Do you have a favorite place to play in Chicago?
Hmmm…I like Schuba’s. I like The Metro. And there’s this place…what’s it called, man? It has like a restaurant in front? Like a bar-slash-restaurant? Abbey?
Oh yeah, The Abbey Pub. I haven’t been there in a while.
Yeah, I don’t even know if they still do shows, but I always really liked that place.
Yeah, I saw Crystal Castles there a few years ago. As far as I know, they still do shows.
The promoter was always really nice.
Cool. Is there anything else you want to talk about, either concerning The Elected, the record, or just anything in general? We can talk about movies, music, anything you want to say.
Yeah, man, I saw this one documentary that was called Tapped. It was about the bottled water industry and it kind of freaked me out. Then I watched another movie right after that called Bag Itthat was all about the plastic industry. And then I read a book called Bottled and Sold that was about the whole water industry, and I got uh…I don’t know, man, I got so freaked out. I felt like I had taken the red pill, you know? Like in The Matrix. Like I almost wish I hadn’t seen those things because I don’t think I can ever go back. It’s so shocking and so profound what the bottled water and the plastic industry, but particularly bottled water, is doing to our planet. It left me so scared.
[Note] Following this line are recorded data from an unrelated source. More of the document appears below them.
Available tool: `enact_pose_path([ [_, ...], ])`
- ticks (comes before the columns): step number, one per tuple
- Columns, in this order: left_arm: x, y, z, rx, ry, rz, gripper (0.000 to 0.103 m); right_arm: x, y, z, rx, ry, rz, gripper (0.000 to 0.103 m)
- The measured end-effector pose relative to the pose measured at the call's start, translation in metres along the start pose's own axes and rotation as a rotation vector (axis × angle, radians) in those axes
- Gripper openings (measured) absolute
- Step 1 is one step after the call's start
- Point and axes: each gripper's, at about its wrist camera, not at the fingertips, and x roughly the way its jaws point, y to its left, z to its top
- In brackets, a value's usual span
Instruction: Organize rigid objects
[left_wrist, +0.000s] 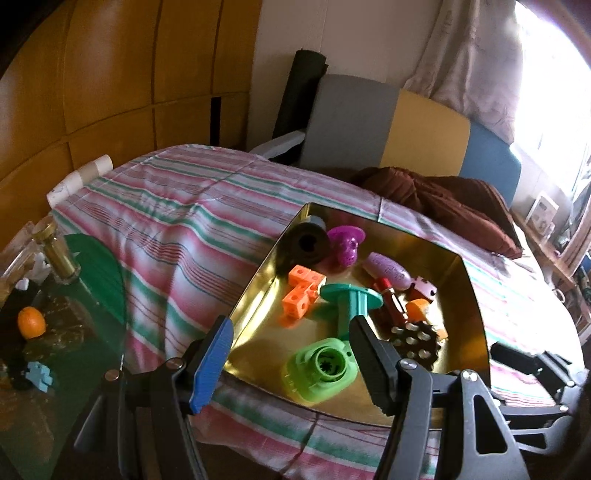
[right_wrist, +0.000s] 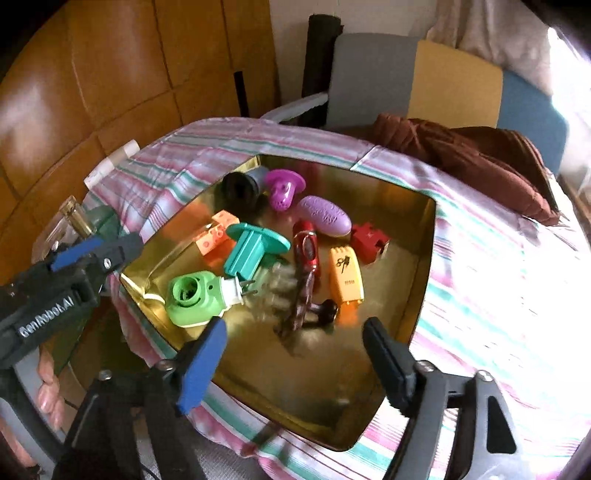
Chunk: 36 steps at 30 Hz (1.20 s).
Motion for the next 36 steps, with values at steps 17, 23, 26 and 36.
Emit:
enact_pose_path([
  [17,-0.020,0.006,0.009,-0.013,-0.036,0.117,0.066,-0.010,-0.005,0.014,0.095,-0.027,-0.088,0.103],
  [23,-0.020,0.006,0.010,0.001,-0.040,0.179,0.066,-0.010,-0.008,0.020,0.146,-0.023,-0.157,0.103],
  [26,-0.019,0.005,0.010,0.008,-0.021,0.181,0.066,-0.012,-0.011,0.022,0.175,-0.032,-0.178,0.103],
  [36,-0.014,-0.002,0.008,0.050,0.014,0.215,0.066,-0.017,-0.005,0.028,0.214,-0.061,-0.197,0.103],
])
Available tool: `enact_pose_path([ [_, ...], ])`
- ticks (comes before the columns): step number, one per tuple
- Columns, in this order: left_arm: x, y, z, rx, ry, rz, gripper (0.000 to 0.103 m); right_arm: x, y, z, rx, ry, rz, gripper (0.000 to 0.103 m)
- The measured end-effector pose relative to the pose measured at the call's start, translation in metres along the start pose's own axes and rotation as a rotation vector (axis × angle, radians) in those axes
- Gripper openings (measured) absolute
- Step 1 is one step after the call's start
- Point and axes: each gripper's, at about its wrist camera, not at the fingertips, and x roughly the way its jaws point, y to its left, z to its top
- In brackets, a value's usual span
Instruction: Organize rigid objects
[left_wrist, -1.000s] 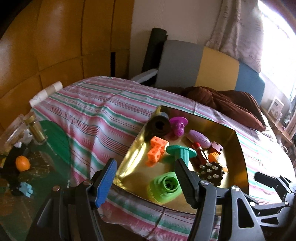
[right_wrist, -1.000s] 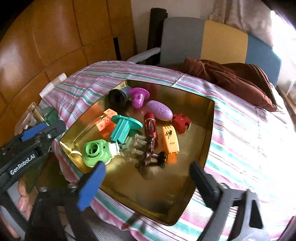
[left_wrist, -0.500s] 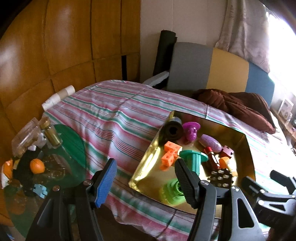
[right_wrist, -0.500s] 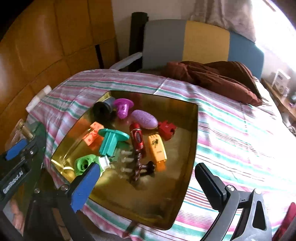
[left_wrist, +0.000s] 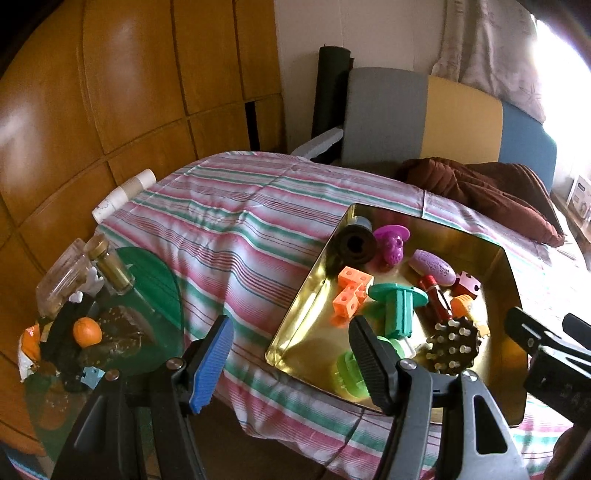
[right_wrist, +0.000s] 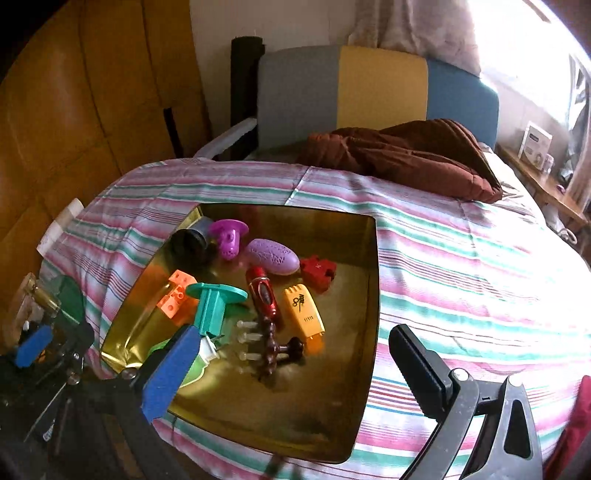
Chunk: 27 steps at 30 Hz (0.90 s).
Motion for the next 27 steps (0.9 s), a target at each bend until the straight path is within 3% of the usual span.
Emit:
enact_pose_path([
  [15,0.012,-0.003,0.005,0.004,0.052,-0.011,0.061,0.006,0.004,-0.004,0.018,0.030,-0.037,0.103],
  [23,0.016,-0.002,0.004,-0.017,0.089,-0.058,0.060,0.006,0.003,-0.003,0.021,0.029,-0.044,0.103],
  [27,0.015,-0.007,0.002,0.001,0.097,-0.084,0.053,0.007,0.001,-0.003,0.030,0.029,-0.048,0.103],
])
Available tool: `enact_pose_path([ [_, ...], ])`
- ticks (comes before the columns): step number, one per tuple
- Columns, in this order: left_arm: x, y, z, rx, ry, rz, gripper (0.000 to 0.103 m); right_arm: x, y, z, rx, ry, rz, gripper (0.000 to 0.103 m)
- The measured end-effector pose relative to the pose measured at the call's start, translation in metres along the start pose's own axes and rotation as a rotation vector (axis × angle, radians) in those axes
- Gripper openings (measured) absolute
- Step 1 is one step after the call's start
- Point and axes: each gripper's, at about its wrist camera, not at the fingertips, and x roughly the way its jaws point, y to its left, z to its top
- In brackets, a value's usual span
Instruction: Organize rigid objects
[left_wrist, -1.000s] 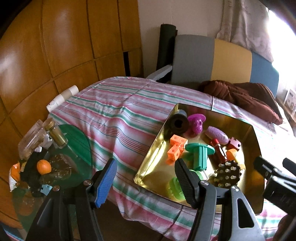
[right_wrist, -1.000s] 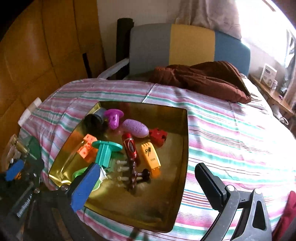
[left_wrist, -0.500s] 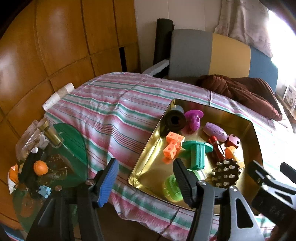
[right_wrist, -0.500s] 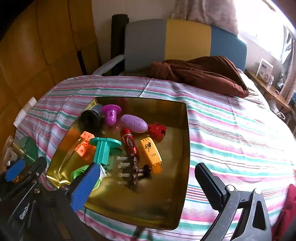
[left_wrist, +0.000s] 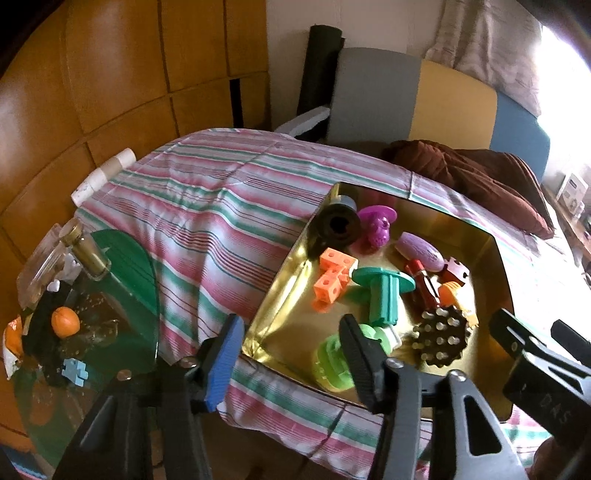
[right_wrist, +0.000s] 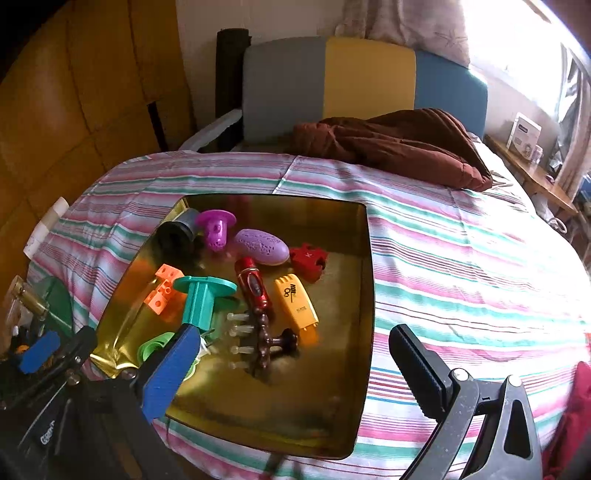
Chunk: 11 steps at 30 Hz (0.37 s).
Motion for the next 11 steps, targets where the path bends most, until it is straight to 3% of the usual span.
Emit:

Have you always been environmentally minded in some way or another?
Yeah, I grew up with my Dad explaining stuff to me about the environment and I think I’ve always tried to be conscious. But as I’ve gotten older, I think like, what I’m most focused on right now is if I can eliminate my single use plastic consumption…like bags from the grocery store, plastic cups from Starbucks, any plastic that’s literally meant for one use, then thrown away…it’s just kind of insane and the recycling industry is kind of an illusion to some extent. So I’m really, really making an effort to just stop the single use plastics.
In Chicago, I heard a rumor that there really is no recycling. Like you can put out your recycling and it gets taken away, but nothing actually happens to it. I don’t how true that is, but it really freaked me out in a 1984 kind of way. I’ve always wanted to get to the bottom of it, but never have.
(Laughs) Yeah, it really is like The Matrix, man. Like we truly do live in some kind of like Matrix world. We think that because we throw our stuff in the blue bin, everything’s hunky dory. We think that because the burger comes to us, the animal didn’t suffer. But if anyone were forced to actually follow the blue bin or go to a slaughterhouse, nine times out of ten, you just couldn’t take it. You know what I mean? You just fucking couldn’t take it, man. So I’m trying. And I’m far from the realized version of the dude who I want to be. But I’m trying to at least keep it in my mind and not crusade, just do my part, you know? Like I don’t bother people or bother my friends about it, but I’m just trying, you know?
Anything else you want to say?
No, I think that was the last question and that was my only thing. I thought, “You know what? Let’s talk about plastics.”
Bury Me In My Rings, The Elected’s third studio effort, hits stores May 17th (via Vagrant).